We have seen that is it feasible in principle to implement a HFT scalping strategy on a retail platform by slowing it down, i.e. by implementing the strategy on bars of lower frequency.  The simplicity of many HFT alpha generation algorithms often makes them robust to generalization across time frames (and sometimes even across assets).  An even better approach is to use volume bars, or trade-time, to implement the strategy.  You can estimate the appropriate bar size using the square root of time rule to adjust the bar volume to produce the requisite fill rate.  An extreme hit rate if up to 25% may be acceptable, depending on the daily trade rate, although a hit rate in the range of 10% to 15% would typically be ideal.

Finally, a word about data.  While necessary compromises can be made with regard to the trading platform and connectivity, the same is not true for market data, which must be of the highest quality, both in terms of timeliness and completeness.
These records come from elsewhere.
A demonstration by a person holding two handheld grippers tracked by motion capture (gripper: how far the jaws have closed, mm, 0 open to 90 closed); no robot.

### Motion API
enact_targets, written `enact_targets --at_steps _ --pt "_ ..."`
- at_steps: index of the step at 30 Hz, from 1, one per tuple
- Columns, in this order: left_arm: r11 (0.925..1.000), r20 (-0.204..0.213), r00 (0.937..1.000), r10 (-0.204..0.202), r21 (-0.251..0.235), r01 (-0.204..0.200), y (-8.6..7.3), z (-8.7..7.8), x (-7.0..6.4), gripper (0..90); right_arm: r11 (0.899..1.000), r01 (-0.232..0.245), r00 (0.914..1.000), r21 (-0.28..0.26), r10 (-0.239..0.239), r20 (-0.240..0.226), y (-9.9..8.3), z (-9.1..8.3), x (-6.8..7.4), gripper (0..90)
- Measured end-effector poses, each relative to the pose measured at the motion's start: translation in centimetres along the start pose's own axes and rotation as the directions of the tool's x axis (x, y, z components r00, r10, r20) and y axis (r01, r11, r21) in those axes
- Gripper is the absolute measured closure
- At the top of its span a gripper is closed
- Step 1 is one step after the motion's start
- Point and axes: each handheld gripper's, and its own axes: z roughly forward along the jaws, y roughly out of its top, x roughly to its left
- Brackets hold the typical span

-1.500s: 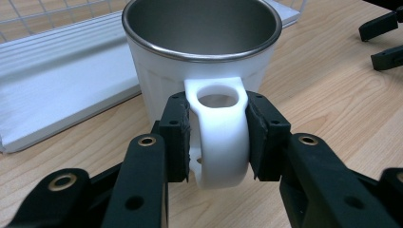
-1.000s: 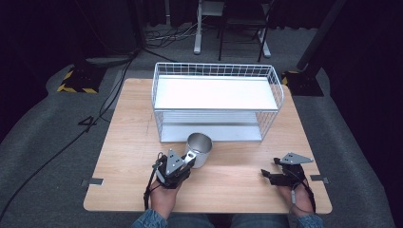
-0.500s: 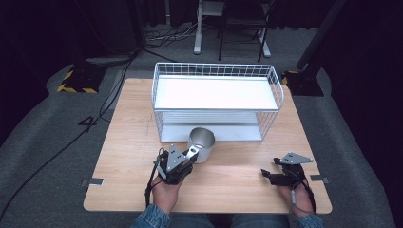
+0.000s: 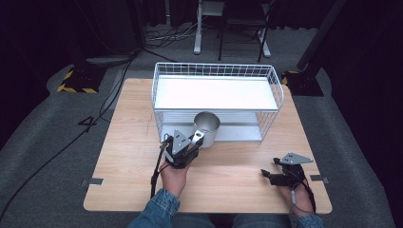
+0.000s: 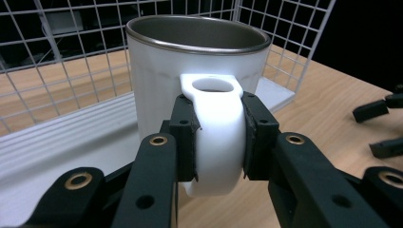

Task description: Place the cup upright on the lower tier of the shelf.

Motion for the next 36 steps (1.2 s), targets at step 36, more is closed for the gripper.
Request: enact_targets --at_steps 36 --pt "0.9998 -0.076 0.9971 -0.009 -0.016 0.008 -0.1 8.3 3.0 71.1 1.000 0.004 0.9999 -0.001 -0.004 -0.015 -0.1 0.0 0.1 24.3"
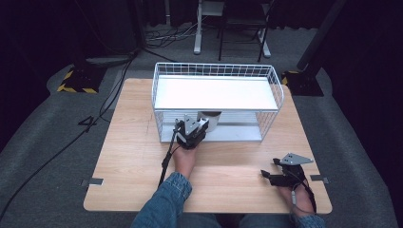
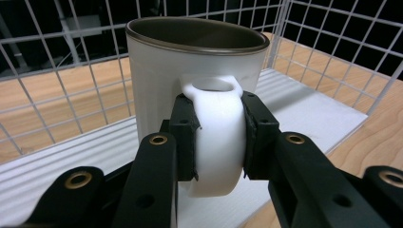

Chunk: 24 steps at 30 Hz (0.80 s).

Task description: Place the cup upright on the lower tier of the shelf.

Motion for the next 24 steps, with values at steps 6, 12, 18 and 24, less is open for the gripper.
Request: enact_targets --at_steps 6,12,18,24 --pt "1.0000 -0.001 1.0000 0.008 -0.001 -0.008 -0.24 0.09 -0.01 71.1 1.000 0.000 1.0000 0.000 0.000 0.000 0.00 0.00 0.00 24.3" --pt "1.0000 -0.004 1.0000 0.001 0.004 -0.001 -0.29 0.08 0.03 71.1 1.000 0.001 1.0000 0.001 -0.001 0.000 0.00 0.00 -0.01 24.3" --pt "0.9999 -0.005 0.9999 0.010 0.007 -0.010 -0.34 0.11 0.05 70.7 1.000 0.000 1.0000 0.000 0.000 0.001 0.00 0.00 0.02 24.3" --pt "0.9998 -0.034 0.9993 -0.018 -0.006 0.018 -0.21 0.14 0.10 40.0 1.000 0.003 1.0000 0.001 -0.003 0.008 0.00 -0.03 0.07 24.1"
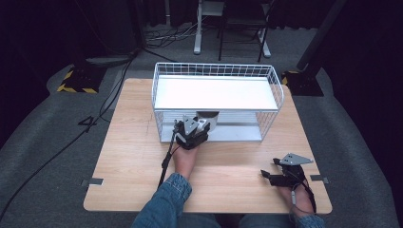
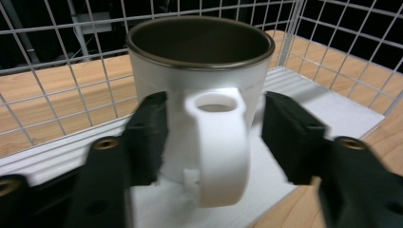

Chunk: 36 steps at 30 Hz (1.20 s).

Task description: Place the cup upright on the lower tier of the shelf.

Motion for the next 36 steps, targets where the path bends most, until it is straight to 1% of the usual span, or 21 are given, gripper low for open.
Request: enact_targets --at_steps 2,5,7,8,10,11,12,16,20,22,23,25,27,28,31,33,35,36 --pt "0.9999 -0.001 0.9999 0.010 0.008 -0.010 0.2 0.0 0.1 32.3 1.000 0.002 1.0000 -0.001 -0.002 0.002 0.0 0.0 0.0 24.1" --pt "0.9998 -0.003 0.9999 0.016 0.008 -0.016 0.4 -0.4 0.0 28.1 1.000 0.004 1.0000 -0.001 -0.004 0.003 0.0 0.0 0.0 24.1" --pt "0.9997 -0.002 0.9997 0.024 0.010 -0.024 0.5 -0.7 0.0 27.8 1.000 0.003 1.0000 -0.001 -0.003 0.003 0.0 0.0 0.0 24.1" --pt "0.9993 0.000 0.9994 0.036 0.004 -0.036 0.7 -1.1 0.0 27.6 1.000 0.003 1.0000 -0.002 -0.003 0.003 0.0 0.0 0.0 24.1" --pt "0.9992 -0.004 0.9993 0.038 -0.008 -0.039 1.0 -1.7 -0.2 27.6 1.000 0.004 1.0000 -0.002 -0.004 0.004 0.0 0.0 0.0 24.1" --pt "0.9986 -0.001 0.9987 0.052 -0.011 -0.052 1.2 -2.1 -0.2 27.7 1.000 0.003 1.0000 -0.001 -0.003 0.003 0.0 0.0 0.0 24.1" --pt "0.9984 -0.001 0.9985 0.056 -0.014 -0.056 1.3 -2.4 -0.3 27.7 1.000 0.001 1.0000 -0.001 -0.001 0.001 0.0 0.0 0.0 24.1" --pt "0.9978 0.023 0.9977 0.063 -0.020 -0.063 1.8 -4.0 -0.6 27.8 1.000 0.000 1.0000 0.000 0.000 -0.002 0.0 0.0 0.0 24.2" --pt "0.9962 0.055 0.9950 0.083 -0.031 -0.082 2.1 -6.1 -0.7 28.0 1.000 0.005 1.0000 -0.001 -0.005 -0.006 0.0 0.0 0.0 24.1" --pt "0.9963 0.068 0.9944 0.081 -0.036 -0.078 2.1 -7.3 -0.8 28.0 1.000 0.006 0.9999 0.000 -0.006 -0.008 0.0 0.0 0.0 24.1" --pt "0.9955 0.073 0.9934 0.089 -0.039 -0.086 2.1 -7.8 -0.7 28.0 1.000 0.006 0.9999 -0.001 -0.006 -0.010 0.0 0.0 0.0 24.1" --pt "0.9958 0.079 0.9932 0.085 -0.041 -0.082 2.1 -8.8 -0.6 28.0 1.000 0.007 0.9999 -0.001 -0.007 -0.013 0.0 0.1 0.0 24.1" --pt "0.9952 0.079 0.9928 0.090 -0.045 -0.087 2.1 -9.9 -0.4 28.0 1.000 0.010 0.9998 0.001 -0.010 -0.017 0.1 0.1 0.0 24.1" --pt "0.9949 0.079 0.9925 0.094 -0.044 -0.091 2.1 -10.6 -0.3 28.0 1.000 0.012 0.9997 0.001 -0.012 -0.019 0.1 0.1 0.0 24.1" --pt "0.9941 0.075 0.9916 0.105 -0.034 -0.103 1.8 -12.1 0.0 28.0 1.000 0.011 0.9997 0.002 -0.011 -0.022 0.1 0.1 0.0 24.1" --pt "0.9939 0.070 0.9916 0.109 -0.022 -0.108 1.5 -13.2 0.3 28.0 1.000 0.007 0.9996 0.002 -0.007 -0.027 0.1 0.1 0.0 24.1" --pt "0.9914 0.056 0.9899 0.130 0.000 -0.131 1.2 -13.9 0.6 28.0 1.000 0.005 0.9996 0.003 -0.005 -0.029 0.1 0.1 0.0 24.1" --pt "0.9895 0.041 0.9890 0.142 0.022 -0.143 1.0 -14.4 0.7 28.0 1.000 0.005 0.9996 0.003 -0.005 -0.029 0.1 0.1 0.0 24.1"
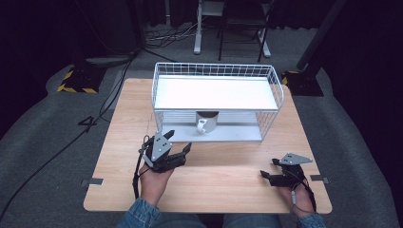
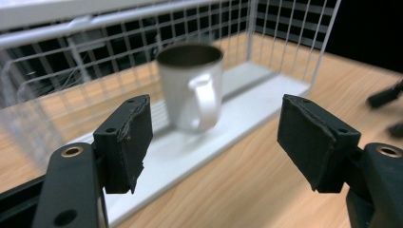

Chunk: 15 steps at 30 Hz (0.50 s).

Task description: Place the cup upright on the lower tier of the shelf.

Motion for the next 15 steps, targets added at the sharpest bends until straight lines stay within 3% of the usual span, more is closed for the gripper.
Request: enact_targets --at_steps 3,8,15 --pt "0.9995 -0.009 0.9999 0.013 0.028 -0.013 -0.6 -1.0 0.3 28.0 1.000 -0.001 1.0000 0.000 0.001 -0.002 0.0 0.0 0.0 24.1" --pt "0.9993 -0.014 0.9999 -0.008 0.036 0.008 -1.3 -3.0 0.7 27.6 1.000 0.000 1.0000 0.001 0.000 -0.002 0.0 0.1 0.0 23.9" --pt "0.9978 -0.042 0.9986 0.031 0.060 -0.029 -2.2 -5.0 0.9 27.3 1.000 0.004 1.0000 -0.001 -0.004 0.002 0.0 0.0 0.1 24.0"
The reason is self evident, especially if one is attempting to implement a strategy in trade time, where the integrity and latency of market data is crucial. In this context, using the data feed from, say, Interactive Brokers, for example, simply will not do – data delivered in 500ms packets in entirely unsuited to the task.  The trader must seek to use the highest available market data feed that he can reasonably afford.

That caveat aside, one can conclude that it is certainly feasible to implement high volume scalping strategies, even on a retail trading platform, providing sufficient care is taken with the modeling and implementation of the system.